== EXERCISE MATERIALS
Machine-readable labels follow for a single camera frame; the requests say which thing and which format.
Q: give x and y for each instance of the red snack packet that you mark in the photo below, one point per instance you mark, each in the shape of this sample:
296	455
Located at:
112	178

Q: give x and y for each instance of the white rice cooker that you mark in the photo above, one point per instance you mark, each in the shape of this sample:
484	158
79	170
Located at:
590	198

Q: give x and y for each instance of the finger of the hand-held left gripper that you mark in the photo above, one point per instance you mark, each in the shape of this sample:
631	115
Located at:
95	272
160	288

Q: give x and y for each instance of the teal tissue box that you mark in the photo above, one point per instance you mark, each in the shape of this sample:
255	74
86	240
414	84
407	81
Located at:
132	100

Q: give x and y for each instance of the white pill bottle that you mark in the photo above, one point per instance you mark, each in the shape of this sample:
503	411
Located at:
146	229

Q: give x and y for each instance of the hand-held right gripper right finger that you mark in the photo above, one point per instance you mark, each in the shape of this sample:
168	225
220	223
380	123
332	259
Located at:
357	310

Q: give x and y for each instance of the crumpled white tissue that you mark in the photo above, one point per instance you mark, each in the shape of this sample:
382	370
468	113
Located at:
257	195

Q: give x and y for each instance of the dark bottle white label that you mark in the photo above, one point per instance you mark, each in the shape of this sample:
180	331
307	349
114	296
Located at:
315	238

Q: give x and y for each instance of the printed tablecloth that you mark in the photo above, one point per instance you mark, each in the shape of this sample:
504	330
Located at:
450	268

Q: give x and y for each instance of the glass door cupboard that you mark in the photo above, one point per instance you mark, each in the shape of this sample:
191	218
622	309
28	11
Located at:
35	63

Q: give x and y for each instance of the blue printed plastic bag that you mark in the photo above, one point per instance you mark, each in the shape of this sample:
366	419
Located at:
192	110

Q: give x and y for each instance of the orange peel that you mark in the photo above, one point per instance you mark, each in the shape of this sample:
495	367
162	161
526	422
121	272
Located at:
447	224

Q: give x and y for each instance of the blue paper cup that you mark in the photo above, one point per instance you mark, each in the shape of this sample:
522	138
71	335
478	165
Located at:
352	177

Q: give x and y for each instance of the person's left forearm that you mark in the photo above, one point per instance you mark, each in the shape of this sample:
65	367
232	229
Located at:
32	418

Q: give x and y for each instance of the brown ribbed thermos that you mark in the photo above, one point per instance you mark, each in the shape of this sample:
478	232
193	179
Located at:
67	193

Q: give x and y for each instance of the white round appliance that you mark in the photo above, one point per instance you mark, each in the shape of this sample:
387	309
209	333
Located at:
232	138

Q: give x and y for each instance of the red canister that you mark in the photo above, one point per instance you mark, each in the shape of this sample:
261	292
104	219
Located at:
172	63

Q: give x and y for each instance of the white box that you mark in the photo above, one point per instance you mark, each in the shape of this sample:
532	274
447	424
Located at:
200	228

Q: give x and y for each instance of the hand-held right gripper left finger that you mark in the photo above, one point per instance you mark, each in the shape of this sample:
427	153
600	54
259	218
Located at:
====
_WHAT YOU NEED TO DO:_ In the material above, find each line that contains the word "right", and select it.

_ANSWER TO THIS TASK:_
Q: give x and y for each instance of the hand-held right gripper right finger that you mark in the photo above, one point per instance you mark, each in the shape of this sample:
Q: give x and y for each instance of the hand-held right gripper left finger that you mark in the photo above, one point per instance you mark, each in the shape of this sample:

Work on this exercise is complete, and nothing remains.